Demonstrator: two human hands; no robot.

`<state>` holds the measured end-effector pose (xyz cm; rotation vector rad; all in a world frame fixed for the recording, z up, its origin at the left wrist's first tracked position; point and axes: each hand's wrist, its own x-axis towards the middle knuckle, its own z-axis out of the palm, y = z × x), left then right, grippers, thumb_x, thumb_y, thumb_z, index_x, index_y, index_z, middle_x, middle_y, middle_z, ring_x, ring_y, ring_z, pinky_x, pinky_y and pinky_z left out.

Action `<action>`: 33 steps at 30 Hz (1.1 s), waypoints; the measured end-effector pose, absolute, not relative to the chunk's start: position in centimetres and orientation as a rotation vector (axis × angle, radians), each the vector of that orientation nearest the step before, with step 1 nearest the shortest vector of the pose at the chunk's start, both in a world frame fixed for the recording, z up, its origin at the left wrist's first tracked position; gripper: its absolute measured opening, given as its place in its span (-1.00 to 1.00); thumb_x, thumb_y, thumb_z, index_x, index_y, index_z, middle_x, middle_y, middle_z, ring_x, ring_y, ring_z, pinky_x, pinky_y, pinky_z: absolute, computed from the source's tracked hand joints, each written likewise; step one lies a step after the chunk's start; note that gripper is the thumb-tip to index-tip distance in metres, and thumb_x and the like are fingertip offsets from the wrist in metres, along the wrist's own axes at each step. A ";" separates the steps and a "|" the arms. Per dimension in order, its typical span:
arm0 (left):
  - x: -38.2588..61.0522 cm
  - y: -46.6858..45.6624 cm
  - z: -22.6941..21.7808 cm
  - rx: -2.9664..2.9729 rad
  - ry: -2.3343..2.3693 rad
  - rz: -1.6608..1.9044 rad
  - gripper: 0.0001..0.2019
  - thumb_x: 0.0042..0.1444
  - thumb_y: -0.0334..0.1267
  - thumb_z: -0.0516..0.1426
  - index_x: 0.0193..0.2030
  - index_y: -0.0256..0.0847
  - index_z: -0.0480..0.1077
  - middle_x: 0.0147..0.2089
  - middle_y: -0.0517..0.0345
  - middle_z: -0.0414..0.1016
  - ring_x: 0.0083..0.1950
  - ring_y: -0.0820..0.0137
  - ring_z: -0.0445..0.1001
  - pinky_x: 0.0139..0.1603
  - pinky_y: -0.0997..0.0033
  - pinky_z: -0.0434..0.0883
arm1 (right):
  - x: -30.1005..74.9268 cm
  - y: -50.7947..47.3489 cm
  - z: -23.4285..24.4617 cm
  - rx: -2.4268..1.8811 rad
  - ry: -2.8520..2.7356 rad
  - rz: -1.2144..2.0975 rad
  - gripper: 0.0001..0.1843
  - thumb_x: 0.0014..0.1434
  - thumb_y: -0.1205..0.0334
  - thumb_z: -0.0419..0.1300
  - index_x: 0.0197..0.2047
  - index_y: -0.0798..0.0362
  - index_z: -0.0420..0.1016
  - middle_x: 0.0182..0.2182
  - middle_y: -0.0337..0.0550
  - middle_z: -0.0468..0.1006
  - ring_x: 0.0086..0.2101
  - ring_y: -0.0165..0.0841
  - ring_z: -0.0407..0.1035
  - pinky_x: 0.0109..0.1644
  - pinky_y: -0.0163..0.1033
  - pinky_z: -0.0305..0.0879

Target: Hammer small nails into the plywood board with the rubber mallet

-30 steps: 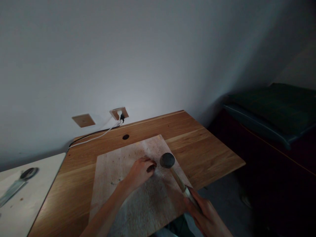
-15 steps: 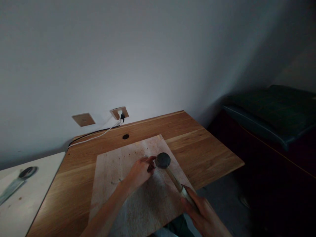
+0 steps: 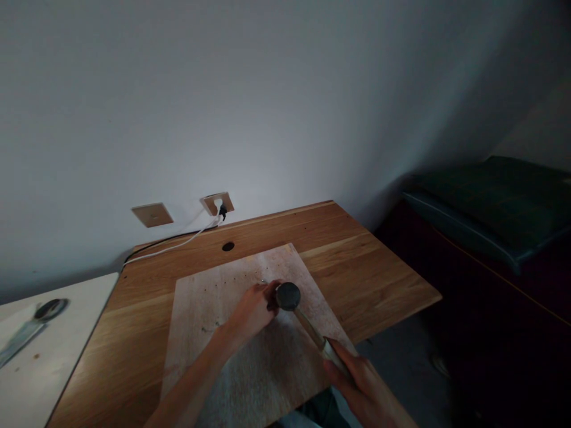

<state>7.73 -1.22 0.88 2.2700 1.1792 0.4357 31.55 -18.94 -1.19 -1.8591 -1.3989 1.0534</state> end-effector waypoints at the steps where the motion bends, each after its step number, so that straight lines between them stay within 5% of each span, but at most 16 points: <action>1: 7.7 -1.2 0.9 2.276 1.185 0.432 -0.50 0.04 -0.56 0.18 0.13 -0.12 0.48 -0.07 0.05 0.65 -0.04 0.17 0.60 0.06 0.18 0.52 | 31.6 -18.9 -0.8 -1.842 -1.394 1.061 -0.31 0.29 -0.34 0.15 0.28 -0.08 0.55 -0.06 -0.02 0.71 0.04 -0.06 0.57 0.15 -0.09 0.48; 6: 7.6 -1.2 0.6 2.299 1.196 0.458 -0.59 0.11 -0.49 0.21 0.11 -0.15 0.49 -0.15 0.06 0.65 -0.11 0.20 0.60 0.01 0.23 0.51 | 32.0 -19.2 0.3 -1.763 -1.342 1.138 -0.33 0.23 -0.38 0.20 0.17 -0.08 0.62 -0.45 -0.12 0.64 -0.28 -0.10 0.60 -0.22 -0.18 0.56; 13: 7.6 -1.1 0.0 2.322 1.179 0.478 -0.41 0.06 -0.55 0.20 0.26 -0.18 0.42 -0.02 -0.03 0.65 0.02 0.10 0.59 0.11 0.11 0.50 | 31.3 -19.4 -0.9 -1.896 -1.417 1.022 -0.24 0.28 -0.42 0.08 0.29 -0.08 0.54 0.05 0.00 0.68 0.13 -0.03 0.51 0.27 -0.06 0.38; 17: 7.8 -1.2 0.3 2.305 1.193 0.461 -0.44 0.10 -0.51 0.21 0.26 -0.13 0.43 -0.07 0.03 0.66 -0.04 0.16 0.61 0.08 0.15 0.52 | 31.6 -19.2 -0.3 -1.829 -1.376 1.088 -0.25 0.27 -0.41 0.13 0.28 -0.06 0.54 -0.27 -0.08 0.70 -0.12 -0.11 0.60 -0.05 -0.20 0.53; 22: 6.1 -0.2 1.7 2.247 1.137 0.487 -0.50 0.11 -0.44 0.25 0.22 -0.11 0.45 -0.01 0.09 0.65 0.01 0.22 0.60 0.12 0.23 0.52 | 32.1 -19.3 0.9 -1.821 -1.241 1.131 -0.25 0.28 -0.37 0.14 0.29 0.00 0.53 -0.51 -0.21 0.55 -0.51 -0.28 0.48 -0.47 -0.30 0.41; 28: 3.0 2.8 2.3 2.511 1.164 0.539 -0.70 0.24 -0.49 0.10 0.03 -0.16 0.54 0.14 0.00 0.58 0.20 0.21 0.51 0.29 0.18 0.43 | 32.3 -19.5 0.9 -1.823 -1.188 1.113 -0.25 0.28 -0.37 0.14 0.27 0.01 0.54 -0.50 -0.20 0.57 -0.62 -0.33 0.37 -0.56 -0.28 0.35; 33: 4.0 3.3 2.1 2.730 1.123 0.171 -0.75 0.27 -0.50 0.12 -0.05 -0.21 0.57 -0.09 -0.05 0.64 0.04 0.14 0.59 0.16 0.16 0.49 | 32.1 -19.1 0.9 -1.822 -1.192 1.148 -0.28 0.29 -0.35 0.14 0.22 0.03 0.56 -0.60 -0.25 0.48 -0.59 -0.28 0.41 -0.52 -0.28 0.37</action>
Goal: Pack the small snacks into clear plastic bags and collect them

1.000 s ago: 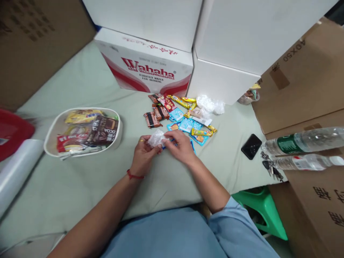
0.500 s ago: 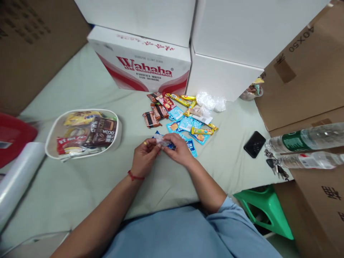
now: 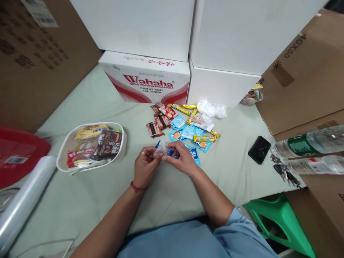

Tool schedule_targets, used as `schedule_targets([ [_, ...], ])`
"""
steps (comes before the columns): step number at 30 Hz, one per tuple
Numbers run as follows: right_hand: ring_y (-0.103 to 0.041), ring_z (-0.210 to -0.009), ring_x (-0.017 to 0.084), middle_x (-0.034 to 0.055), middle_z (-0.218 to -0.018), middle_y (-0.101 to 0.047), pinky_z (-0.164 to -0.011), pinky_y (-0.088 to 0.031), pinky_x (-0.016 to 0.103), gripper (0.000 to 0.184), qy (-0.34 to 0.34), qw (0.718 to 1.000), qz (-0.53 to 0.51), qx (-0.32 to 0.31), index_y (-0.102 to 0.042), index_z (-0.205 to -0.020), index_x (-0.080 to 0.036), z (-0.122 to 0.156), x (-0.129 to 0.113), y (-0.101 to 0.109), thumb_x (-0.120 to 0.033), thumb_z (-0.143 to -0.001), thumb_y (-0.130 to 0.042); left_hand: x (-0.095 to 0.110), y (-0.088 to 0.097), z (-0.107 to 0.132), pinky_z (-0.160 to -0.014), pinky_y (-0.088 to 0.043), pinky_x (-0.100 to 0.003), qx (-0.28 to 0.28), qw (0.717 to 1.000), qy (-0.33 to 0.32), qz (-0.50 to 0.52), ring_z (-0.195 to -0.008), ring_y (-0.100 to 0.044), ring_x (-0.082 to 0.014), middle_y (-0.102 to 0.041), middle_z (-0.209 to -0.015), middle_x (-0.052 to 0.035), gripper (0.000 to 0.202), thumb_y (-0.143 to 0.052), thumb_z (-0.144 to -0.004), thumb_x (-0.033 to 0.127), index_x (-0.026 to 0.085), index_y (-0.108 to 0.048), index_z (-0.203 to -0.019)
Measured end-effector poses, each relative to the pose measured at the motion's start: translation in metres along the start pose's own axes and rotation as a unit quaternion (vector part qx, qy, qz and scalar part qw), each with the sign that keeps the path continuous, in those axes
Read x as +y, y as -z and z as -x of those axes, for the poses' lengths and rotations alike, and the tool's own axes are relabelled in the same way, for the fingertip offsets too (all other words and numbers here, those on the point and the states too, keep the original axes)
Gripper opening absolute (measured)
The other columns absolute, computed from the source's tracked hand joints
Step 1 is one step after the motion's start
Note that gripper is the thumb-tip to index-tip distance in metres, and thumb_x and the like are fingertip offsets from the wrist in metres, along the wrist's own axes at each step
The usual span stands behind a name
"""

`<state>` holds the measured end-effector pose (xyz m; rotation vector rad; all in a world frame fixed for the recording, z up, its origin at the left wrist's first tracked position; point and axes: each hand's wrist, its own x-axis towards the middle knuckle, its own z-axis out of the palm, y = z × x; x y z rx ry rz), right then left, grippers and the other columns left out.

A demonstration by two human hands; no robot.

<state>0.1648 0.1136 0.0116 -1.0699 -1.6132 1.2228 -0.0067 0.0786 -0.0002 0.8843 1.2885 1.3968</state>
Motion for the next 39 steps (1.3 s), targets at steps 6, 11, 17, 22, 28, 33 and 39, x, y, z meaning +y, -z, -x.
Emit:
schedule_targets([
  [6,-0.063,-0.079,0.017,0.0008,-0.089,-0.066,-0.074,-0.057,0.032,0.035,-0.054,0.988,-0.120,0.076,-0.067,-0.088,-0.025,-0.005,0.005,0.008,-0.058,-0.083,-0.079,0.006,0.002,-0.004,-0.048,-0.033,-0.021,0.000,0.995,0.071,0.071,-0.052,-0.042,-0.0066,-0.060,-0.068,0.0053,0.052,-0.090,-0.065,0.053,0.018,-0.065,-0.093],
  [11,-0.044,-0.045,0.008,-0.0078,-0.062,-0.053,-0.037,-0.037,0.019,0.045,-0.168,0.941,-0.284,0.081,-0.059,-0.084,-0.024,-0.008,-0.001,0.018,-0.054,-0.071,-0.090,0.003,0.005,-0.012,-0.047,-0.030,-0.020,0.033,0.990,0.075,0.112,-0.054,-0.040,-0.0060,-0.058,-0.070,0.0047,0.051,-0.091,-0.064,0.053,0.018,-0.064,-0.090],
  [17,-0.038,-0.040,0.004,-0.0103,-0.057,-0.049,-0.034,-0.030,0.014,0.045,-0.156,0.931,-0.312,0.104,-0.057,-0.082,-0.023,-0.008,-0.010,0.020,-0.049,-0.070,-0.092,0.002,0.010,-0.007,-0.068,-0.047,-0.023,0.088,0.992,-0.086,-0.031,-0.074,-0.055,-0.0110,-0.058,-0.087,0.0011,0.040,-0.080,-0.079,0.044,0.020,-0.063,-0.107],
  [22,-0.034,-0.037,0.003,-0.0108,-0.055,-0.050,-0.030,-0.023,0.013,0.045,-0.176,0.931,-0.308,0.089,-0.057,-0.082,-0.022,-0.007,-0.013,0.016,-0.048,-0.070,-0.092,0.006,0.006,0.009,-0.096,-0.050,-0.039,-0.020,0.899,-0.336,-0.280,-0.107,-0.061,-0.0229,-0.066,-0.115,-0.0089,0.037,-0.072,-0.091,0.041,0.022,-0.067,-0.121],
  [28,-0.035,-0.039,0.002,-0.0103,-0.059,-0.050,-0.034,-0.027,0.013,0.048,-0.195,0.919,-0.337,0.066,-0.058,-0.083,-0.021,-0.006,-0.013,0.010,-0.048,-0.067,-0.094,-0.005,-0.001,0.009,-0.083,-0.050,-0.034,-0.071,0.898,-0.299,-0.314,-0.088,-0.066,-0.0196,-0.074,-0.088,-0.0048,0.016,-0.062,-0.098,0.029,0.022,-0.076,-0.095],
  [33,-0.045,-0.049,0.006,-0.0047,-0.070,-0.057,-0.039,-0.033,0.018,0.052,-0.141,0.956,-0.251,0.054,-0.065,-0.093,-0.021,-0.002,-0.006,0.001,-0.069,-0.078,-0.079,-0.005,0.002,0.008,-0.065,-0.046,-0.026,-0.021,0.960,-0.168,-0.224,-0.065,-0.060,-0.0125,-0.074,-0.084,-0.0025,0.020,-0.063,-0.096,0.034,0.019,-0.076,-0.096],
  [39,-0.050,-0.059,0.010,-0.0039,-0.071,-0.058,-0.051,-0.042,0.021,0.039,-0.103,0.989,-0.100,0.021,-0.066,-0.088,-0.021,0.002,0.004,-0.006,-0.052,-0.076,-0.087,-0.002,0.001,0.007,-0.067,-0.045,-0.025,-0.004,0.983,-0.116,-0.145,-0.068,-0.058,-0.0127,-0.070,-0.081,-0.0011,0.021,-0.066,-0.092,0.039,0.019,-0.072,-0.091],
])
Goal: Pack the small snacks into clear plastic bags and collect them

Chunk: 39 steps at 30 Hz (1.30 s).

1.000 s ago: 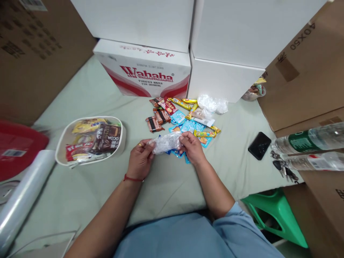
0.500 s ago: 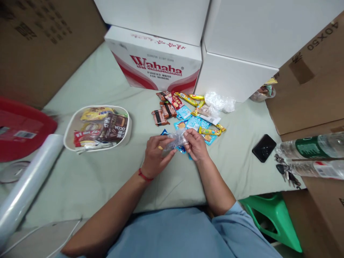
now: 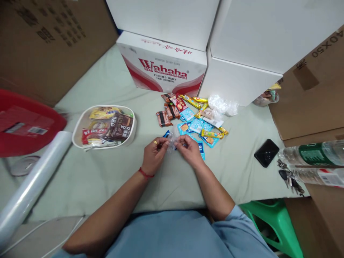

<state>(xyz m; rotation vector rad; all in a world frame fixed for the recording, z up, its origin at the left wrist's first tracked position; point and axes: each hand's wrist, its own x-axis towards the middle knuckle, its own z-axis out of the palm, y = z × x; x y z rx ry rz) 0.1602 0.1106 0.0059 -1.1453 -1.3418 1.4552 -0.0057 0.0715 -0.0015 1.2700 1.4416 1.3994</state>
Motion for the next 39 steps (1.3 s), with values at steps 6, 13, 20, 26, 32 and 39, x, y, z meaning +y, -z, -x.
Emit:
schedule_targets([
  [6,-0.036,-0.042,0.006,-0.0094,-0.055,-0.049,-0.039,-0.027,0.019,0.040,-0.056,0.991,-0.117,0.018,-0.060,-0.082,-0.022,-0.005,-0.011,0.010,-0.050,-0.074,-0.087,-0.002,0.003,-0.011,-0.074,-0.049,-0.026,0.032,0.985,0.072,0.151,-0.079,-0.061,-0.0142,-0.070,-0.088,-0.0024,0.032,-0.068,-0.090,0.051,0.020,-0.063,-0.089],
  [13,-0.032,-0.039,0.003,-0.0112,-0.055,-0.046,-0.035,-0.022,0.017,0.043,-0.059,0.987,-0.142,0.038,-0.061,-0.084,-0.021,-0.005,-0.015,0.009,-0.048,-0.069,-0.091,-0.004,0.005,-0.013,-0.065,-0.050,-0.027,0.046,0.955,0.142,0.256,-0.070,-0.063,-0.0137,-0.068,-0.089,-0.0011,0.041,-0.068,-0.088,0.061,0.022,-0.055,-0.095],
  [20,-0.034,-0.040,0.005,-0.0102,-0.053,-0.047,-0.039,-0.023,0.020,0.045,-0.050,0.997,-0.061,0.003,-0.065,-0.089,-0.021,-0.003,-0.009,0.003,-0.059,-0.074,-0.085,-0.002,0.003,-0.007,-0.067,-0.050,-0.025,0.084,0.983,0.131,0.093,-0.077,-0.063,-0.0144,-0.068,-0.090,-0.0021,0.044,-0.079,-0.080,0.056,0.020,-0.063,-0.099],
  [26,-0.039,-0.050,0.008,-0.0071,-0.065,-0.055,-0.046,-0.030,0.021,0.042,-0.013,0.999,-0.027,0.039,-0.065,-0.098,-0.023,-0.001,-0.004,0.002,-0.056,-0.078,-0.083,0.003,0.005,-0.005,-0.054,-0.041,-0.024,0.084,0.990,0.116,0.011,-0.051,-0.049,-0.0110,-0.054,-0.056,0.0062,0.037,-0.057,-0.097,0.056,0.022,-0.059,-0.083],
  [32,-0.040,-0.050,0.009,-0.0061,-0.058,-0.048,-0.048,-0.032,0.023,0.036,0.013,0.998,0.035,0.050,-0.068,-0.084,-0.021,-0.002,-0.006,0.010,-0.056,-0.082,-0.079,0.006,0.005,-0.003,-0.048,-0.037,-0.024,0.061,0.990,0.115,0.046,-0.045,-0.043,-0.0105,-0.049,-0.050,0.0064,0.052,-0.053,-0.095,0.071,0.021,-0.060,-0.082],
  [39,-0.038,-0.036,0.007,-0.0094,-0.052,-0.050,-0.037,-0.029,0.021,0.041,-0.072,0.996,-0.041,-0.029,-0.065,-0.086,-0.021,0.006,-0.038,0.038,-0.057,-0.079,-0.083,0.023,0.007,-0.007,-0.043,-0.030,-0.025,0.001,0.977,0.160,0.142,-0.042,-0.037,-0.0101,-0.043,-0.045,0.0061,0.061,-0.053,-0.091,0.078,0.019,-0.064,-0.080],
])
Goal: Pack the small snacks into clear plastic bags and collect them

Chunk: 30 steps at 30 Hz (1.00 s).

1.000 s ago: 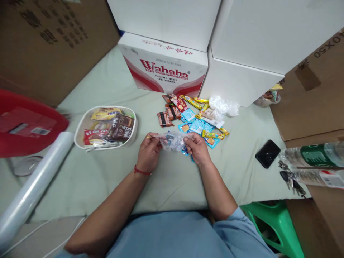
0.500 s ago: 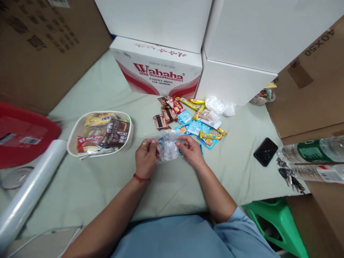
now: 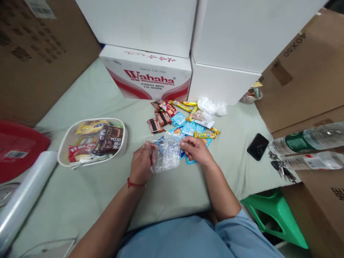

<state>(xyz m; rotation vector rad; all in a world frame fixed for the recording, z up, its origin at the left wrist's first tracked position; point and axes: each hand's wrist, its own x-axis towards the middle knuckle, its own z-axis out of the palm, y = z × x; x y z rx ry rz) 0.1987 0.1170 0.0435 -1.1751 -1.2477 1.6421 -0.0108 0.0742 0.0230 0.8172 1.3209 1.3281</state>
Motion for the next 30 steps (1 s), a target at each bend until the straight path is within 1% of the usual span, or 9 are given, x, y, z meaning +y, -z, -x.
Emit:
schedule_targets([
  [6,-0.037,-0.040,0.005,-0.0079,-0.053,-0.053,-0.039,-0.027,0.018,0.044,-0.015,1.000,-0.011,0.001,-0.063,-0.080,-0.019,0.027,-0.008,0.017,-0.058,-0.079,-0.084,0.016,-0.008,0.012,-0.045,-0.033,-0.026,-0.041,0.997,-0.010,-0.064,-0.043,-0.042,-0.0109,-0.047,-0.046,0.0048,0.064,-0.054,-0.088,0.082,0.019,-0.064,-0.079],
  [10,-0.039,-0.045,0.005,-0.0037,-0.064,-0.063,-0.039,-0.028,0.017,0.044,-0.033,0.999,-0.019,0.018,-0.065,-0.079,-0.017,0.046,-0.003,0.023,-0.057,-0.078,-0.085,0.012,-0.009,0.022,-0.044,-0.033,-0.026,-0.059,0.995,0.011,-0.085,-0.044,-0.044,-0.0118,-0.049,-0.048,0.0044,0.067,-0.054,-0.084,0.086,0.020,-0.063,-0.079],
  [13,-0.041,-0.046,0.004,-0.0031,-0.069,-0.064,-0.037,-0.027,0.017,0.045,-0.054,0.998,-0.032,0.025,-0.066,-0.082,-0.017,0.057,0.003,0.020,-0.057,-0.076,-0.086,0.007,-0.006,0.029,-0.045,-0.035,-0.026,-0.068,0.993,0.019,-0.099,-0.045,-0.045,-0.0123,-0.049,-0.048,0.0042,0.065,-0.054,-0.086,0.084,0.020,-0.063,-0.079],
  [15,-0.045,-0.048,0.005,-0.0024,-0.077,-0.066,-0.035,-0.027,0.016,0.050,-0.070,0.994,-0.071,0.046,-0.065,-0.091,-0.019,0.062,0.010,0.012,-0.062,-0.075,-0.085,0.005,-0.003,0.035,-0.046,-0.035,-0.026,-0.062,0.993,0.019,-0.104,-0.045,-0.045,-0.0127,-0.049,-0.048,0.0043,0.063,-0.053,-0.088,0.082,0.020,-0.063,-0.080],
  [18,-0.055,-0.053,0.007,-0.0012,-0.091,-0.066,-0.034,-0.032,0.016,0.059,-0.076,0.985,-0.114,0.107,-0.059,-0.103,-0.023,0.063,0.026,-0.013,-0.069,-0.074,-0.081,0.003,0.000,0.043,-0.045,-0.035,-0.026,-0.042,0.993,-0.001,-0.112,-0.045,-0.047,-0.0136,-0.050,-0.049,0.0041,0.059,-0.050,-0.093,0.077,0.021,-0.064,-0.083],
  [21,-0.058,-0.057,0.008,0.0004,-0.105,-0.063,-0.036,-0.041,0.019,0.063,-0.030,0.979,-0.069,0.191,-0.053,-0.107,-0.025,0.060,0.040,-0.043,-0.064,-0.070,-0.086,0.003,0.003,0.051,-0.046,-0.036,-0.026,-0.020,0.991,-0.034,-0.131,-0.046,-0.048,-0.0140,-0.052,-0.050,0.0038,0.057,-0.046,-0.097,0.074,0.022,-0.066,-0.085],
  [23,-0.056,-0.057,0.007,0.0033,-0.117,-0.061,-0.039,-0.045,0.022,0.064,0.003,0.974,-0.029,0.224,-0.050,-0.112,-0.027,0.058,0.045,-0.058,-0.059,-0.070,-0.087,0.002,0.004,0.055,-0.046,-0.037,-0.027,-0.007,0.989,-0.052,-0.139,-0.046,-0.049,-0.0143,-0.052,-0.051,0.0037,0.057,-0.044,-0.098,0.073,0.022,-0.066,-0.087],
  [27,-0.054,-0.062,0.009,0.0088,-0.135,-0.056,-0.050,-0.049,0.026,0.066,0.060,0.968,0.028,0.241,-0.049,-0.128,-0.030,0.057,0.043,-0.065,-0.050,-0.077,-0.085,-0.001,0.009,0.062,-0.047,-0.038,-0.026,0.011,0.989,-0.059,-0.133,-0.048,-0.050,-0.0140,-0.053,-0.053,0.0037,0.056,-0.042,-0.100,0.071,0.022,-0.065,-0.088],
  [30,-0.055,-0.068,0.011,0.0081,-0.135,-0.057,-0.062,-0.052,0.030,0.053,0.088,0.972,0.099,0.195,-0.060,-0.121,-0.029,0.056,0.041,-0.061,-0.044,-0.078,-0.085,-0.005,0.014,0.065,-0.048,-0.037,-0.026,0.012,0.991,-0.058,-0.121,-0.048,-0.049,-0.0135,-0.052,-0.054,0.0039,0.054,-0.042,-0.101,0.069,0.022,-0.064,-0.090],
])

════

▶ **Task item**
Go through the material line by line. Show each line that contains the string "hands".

▶ **Finished exercise**
Demonstrator: two human hands; no robot.
A demonstration by two human hands; no robot.

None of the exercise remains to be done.